7 Innovations That Will Change the Future of Medicine

Written by Pliro
Sep 22, 2016 Last updated: Dec 26, 2017

In the grand scheme of things, one cannot ignore the impact that digital technology has had in reshaping our entire lives. With so many new techniques and methods being introduced in today’s world, it is crucial to recognize the importance that these advancements may have on the medical world and in improving living standards. Here are 7 major innovations that are sure to change the future of healthcare in the years to follow.

  • Electronic Aspirin
    Headaches are a common occurrence in almost all humans, with some that are minor and last for a short time, along with others that may last for hours or even days and can be extremely severe. When minor aches turn into migraines, your typical aspirin dosage is not enough get rid of this chronic headache. The use of electronic aspirins has been explained by ASME on Top 5 Medical Technology Innovations, where it says that sphenopalatine ganglion (SPG) is a facial nerve bundle that is associated with some of the strongest forms of headache and a technology system is being investigated to block these SPG signals as soon as signs of headaches are perceived. This consists of a Neuro-stimulator that is implanted in the upper gum on the side of the head to counteract pains.
  • Bionic Pancreas
    For those who suffer from Type 1 Diabetes, innovations in replication of the pancreas have slowly started to come forth as substantial forms of treatment. This is done by setting up a glucose monitor using a digital device such as a smartphone to calculate and maintain blood sugar levels, as well as communicating with an infusion device to deliver insulin.
  • Robotic Nurses
    For those of you who are familiar with the Disney movie “Big Hero 6”, this might not be a new concept. Robotic nurses are being manufactured in order to carry on tasks such as lifting or helping patients to and out of their beds, which may be difficult for regular nurses to manage physically. According to Referral MD, one such nurse called RIBA, developed by “RIKEN and Tokai Rubber Industries” is said to be the “first robot that can lift up or set down a real human from or to a bed or wheelchair… using its very strong human-like arms and by novel tactile guidance methods using high-accuracy tactile sensors”. Even though this technology hasn’t been able to reach many parts of the world, it is on its way to making huge changes, and variations in design may be a possible outcome for developing countries like Pakistan.
  • Robotic Treatments
    Robotic check-ups are becoming possible nowadays due to the increase of telehealth and telecommunication. This form of healthcare system offers not only a modernized form of treatment for the patients, but also enables doctors to pass on their knowledge in areas where extensive medical technology is hard to reach. According to Pliro, “telemedicine may prove to be one of the cornerstones of treating patients effectively not just in urban areas but also rural areas where advanced medical procedures are difficult to carry out”.
  • Prosthetic Limbs
    Nowadays, prosthetic arms and legs are not how they used to be several years back.

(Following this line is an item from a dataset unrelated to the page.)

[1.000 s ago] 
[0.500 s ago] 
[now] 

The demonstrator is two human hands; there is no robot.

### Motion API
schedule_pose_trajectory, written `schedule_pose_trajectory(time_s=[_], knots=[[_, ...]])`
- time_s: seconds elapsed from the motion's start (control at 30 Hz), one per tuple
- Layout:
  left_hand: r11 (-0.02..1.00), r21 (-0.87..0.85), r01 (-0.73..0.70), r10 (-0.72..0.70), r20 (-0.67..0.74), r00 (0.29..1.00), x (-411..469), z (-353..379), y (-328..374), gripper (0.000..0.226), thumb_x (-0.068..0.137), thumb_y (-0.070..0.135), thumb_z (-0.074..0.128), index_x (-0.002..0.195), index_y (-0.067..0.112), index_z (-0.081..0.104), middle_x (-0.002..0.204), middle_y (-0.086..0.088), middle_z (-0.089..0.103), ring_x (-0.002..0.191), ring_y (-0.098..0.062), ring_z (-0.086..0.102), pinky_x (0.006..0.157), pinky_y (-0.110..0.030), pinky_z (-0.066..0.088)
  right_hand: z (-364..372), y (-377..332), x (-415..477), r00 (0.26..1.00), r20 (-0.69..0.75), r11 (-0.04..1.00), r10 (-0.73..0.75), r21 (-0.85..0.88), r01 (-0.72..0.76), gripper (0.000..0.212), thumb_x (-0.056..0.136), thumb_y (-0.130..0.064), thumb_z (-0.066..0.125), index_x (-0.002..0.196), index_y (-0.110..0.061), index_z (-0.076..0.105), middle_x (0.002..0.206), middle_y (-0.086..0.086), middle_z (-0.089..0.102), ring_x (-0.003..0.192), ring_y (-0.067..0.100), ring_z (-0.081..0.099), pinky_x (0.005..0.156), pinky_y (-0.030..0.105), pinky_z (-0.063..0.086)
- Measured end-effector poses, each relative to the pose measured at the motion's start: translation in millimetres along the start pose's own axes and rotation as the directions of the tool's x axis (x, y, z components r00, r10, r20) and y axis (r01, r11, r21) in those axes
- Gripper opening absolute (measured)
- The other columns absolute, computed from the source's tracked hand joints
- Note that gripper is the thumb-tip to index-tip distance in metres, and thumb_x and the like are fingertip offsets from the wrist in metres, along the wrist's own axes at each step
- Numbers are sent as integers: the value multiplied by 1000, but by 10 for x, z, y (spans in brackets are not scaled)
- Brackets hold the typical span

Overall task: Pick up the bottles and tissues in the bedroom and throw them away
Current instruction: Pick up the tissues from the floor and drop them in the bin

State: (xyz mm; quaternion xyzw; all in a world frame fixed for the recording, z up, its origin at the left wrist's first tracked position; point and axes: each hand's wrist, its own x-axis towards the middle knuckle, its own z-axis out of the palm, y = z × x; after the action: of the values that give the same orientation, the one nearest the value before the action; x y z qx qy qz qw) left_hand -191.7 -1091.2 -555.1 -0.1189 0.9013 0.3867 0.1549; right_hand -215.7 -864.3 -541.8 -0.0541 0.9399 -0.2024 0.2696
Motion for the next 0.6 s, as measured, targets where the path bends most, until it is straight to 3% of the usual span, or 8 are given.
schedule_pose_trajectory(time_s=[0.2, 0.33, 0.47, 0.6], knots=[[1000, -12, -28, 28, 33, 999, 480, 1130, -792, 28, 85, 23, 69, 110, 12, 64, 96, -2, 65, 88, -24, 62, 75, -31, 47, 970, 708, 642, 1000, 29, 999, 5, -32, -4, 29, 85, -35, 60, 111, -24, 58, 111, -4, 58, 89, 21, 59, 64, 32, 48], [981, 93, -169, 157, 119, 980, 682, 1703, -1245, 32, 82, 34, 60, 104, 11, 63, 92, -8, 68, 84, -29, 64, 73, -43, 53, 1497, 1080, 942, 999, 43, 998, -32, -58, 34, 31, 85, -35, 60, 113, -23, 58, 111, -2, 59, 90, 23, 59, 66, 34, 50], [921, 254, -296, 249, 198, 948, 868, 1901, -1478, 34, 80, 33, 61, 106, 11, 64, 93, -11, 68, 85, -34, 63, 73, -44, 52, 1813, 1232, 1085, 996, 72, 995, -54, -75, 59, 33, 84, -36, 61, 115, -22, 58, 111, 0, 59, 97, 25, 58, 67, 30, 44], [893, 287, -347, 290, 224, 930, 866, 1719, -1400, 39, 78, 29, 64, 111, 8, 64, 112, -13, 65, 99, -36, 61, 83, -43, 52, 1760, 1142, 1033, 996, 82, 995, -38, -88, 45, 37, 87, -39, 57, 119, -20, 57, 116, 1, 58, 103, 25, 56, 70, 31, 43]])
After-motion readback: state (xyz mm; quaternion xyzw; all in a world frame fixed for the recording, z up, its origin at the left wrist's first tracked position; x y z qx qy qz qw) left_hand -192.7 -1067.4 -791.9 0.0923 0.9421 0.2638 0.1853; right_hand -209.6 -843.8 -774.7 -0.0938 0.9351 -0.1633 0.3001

Human capabilities are being augmented and latest technologies are using brain signals to monitor and control the actions of the robotic prosthetic limbs. This means that people can carry out functions by their robotic limbs by commanding them through their minds.
  • Anti-Aging Drugs
    Many efforts are being made to extend the average life-span. According to Referral MD, “researchers have already proven that the diabetes drug metformin extends the life of animals”. This, if successful, could possibly increase the average age to about 110 – 120 years, depending on the health and quality of life that is to be led for all these years.
  • Smart Pill
    A major development that is being carried out by doctors and scientists is the integration of a miniscule sensor to a pill that is to be taken in orally. This sensor gets activated once it is ingested and then signals are sent to an external monitor that can show records of a person’s heart rate, blood pressure, body temperature, and general activity patterns.

These innovations may seem like far-fetched possibilities but are being developed and researched on continuously by scientists all over the world. Such advancements can prove to be real game changers in the world of medicine and future healthcare.